Benjamin Ferencz
Benjamin Ferencz is the only surviving prosecutor from the Nuremberg trials, which, soon after the conclusion of WWII, held Nazi leaders to account for war crimes and crimes against humanity perpetrated during the war. Specifically, Mr. Ferencz was the Chief Prosecutor of the Einsatzgruppen case, in which 22 high-ranking Nazis were convicted of slaughtering over a million innocent men, women, and children. Just 27 years old at the time, Ferencz was named to prosecute this case since it resulted from facts he unearthed as part of the fifty-person team charged by the US after the war with investigating Nazi crimes, including genocide.
A child of immigrants, Mr. Ferencz entered Harvard Law School on a scholarship in 1940, where he did his initial research into the topic of war crimes. After graduating from Harvard Law in 1943 he served in the U.S. Army in Europe, fighting under General Patton. With his strong legal background, he was recruited to join the War Crimes Branch of the Army as combat was concluding, and in this capacity witnessed first-hand the atrocities of the concentration camps.

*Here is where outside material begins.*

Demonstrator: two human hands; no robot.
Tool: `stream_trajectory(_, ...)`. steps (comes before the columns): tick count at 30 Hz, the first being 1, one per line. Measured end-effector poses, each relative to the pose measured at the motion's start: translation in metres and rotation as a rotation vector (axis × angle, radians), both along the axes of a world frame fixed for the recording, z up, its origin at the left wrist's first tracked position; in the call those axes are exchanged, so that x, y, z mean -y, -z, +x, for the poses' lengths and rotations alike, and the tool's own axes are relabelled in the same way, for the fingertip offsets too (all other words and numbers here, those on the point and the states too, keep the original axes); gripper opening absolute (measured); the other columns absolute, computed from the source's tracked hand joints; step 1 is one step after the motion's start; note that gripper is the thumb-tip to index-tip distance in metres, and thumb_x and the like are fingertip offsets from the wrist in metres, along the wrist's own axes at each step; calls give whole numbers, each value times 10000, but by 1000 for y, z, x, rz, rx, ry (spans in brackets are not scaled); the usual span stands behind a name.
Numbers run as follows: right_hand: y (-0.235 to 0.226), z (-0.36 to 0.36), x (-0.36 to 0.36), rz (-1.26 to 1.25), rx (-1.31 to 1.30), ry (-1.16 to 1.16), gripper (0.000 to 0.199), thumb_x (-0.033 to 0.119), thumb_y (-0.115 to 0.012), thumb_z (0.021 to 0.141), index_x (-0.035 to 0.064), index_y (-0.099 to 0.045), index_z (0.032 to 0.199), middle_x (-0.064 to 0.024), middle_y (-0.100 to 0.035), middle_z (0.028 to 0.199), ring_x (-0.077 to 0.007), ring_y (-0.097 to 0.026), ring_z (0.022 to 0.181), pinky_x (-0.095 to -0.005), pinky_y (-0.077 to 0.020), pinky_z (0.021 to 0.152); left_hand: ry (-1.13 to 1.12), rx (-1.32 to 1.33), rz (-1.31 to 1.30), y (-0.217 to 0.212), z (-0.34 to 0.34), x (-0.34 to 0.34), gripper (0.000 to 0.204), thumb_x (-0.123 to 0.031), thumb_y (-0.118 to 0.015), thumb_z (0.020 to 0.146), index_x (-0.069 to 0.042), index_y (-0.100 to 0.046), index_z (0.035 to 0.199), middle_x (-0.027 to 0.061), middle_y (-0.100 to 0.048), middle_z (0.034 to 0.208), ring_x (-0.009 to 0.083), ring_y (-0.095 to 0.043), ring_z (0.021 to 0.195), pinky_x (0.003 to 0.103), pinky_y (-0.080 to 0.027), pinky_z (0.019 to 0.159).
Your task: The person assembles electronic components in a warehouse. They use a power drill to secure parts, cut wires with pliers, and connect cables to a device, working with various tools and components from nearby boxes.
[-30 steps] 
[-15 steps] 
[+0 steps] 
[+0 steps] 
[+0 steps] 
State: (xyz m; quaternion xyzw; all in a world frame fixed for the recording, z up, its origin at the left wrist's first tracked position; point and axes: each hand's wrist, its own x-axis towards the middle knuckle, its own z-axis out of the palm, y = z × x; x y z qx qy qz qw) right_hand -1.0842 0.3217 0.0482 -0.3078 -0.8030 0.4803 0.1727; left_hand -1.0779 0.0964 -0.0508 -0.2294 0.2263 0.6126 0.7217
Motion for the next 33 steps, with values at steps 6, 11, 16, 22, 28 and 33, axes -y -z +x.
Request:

“Nuremberg taught me,” Mr. Ferencz has written, “that creating a world of tolerance and compassion would be a long and arduous task. And I learned that if we did not devote ourselves to developing effective world law, the same cruel mentality that made the Holocaust possible might one day destroy the entire human race.” After Nuremberg, Mr. Ferencz commited himself to the creation of world law, and was among those responsible for the creation of the International Criminal Court (ICC) in 1998. This is a major achievement, but Ferencz cautions us that the work will remain incomplete until all states accept that they do not have “a sovereign right to wage war,” and that the ICC has the capacity to prosecute “illegal armed force as a crime against humanity.”